Forecasting window using the same method

Update 2018-02-04

I decided I wanted to merge it with Empirical Cumulative Distribution function.  I believe that since it affects both sides of the median equally, it’s not a big concern.

It merely puffs out one side of the median more.  Since I merged it with RECDF, I also included a mechanism to do multiple linear regression to achieve a near perfect fit and forecast a 0 and 100% variable accordingly to get a forecasted min/max.  Something I’ve always wanted to do.  I think this method really captures the raw % of the data.

Original post

I think I finally cracked my normalization problem.

I had written/devised an algorithm that I labelled s transform that was a mix between empirical cumulative distribution function and min/max conversion around average and median.

Then I read about MAD from real statistics for excel.  I had a similar idea of using the IQR range to map 25 to 75% and then from 75% to 100% (Max) and 0 (Min) to 25% (1st Quartile).  That is still an option, but it would warm with skewed distributions.

This new method I think will work with skewed distributions a little bit better.  It will still map 50% of the values between Median and either side of MAD.  However, it will allow the Quartiles to slip from the +/-25% position equally, and max/min will not affect the average (unless there are multiple max/min’s, which I have seen, but even then, impact was negligible, <.02% from .5 Average on 294 Records.

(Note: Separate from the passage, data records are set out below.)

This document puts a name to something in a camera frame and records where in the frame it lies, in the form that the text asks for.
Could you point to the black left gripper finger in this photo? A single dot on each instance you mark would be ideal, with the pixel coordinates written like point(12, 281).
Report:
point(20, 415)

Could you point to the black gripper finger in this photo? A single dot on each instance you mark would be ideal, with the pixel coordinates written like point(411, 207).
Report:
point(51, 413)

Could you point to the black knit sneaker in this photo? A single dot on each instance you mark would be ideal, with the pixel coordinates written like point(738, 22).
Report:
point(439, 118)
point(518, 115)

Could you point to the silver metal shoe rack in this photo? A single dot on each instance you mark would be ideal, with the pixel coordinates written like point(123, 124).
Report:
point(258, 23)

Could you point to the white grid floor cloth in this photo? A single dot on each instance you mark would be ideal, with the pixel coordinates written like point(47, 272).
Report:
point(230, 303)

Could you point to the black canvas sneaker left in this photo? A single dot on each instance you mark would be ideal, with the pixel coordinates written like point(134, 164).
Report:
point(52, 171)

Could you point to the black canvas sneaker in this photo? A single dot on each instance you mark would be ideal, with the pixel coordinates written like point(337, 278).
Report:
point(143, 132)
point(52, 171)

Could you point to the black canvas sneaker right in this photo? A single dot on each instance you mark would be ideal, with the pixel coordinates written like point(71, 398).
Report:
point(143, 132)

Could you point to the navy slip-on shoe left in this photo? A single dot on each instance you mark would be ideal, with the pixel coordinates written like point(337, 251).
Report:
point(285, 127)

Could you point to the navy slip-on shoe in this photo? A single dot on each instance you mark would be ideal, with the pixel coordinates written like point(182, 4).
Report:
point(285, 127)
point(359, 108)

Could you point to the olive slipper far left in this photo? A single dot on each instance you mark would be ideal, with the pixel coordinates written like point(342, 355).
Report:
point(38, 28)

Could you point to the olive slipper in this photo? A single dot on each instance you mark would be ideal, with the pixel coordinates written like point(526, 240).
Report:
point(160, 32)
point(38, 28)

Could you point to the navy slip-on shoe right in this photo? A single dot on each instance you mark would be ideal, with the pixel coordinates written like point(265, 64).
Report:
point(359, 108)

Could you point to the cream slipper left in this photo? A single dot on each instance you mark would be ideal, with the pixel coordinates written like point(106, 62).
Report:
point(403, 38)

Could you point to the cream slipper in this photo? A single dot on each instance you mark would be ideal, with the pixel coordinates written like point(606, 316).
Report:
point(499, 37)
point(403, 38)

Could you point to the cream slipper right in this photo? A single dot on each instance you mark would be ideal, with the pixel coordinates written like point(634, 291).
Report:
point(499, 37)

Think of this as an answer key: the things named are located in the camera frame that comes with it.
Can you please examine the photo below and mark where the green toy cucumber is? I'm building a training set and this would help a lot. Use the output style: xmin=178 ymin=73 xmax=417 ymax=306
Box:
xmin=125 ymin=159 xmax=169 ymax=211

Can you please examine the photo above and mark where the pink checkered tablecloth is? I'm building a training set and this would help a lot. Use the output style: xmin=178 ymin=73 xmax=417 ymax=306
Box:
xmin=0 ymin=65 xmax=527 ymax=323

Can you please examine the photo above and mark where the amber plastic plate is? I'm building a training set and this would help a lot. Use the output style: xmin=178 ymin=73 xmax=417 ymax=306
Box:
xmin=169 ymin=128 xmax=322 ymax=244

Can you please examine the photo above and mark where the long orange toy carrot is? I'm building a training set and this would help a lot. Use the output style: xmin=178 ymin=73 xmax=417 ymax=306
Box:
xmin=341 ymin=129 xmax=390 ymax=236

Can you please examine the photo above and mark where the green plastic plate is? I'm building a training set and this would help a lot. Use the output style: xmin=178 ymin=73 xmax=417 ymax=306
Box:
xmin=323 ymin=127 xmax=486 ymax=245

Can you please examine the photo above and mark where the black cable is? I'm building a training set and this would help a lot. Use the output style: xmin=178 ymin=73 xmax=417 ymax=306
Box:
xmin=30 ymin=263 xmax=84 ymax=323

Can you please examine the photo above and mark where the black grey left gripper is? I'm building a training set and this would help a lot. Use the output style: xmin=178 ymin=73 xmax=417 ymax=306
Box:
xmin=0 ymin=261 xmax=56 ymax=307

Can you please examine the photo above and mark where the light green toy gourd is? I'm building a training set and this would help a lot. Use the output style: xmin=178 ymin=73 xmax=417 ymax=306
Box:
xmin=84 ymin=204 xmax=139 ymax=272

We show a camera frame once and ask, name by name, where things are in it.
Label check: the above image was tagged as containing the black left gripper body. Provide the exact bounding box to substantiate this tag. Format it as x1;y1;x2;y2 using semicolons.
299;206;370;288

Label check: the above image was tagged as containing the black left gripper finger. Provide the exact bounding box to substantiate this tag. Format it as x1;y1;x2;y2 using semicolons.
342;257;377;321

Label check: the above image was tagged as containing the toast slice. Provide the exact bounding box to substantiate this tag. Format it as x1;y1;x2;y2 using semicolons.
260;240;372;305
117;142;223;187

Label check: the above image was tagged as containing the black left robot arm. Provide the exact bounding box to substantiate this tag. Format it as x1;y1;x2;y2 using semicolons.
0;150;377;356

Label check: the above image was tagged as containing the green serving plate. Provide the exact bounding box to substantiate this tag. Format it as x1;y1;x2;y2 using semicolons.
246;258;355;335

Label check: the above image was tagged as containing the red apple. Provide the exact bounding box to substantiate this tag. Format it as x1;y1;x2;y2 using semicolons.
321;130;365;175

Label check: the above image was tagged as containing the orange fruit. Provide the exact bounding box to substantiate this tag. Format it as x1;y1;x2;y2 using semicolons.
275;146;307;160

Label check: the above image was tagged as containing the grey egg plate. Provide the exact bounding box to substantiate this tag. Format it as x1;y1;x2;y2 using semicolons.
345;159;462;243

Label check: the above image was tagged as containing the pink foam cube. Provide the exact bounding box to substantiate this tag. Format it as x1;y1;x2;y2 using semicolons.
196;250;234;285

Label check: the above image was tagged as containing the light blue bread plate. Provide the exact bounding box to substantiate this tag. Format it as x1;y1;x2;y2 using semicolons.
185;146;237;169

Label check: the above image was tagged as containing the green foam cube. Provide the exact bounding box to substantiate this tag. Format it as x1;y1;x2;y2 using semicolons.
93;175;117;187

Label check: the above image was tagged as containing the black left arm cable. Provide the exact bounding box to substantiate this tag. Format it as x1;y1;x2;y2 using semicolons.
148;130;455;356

I came up with a new method for normalization that produces near linear results and mean and median of .5 and with min 0 and max 1.
I’ve been looking for this method for a while.  The average isn’t quite .5, but it’s close enough.  In Cell A1 is listed the overall mean for the entire dataset, which is ~.499  I’m not utilizing RECDF.  It appears the formula Tarn is using is linear. 
I’m simply positioning around the median (as 50%). I utilize Median and MAD to derive a Z Score, then doing a min/max conversion by a simple if < 0 then [0-50%), if > 0 then [50 to 100%] else 50%. This effectively neutralizes the effect of the min and max as outlier’s by setting them to 0 and 1 respectively.  Which makes deriving a linear percent with a mean of .5 much easier.  Now I achieved a linear grade in the % around .5.

I think this tends to always produce similar results regardless of skew.  It allows the quartiles to slip from 25/75% positions respectively to keep median at 50% and min/max’s at 0/100%, which is more/less how s transform worked.

I’ve been looking for this for quite some time.  It does have the side affect of normalizing to 0/100% respectively, but that could be adjusted by merging with an RECDF transform to maintain min/max ~0/100% as well as median @50% and Q1/Q3 would weight more towards 25%, but I think it’s unnecessary.
Another holy grail is possibly deriving different Z Scores either side of the median using custom MAD’s, but I think it’s unnecessary.  I think this method as is, is a type of integration function.
The purpose of the MAD Z Score is
* to position 50% of the var’s below median and above,
* Using MAD, collect 50% of the values around the median (NOT 25% < 1Q and 25% > 3Q)

S Transform updates

Been working on a Multi Criteria Decision Analysis algorithm.

I figured out a way to set the value to ~<50% if null when the other weights are disabled. Without having to do a pad value. I just extended min and max a tiny bit so when min=median (during s transform) and (x-min)/(median-min) results in 0, it won't now because it will be (x-newmin)/(median-newmin). A convenient hack, but does what I want it to do with drawing data. Not currently in the link atm, but in an offline file. Still not 100% sure how I want to extend the min/max, but it's based on 1-(count/(count+1))% degrees to play with.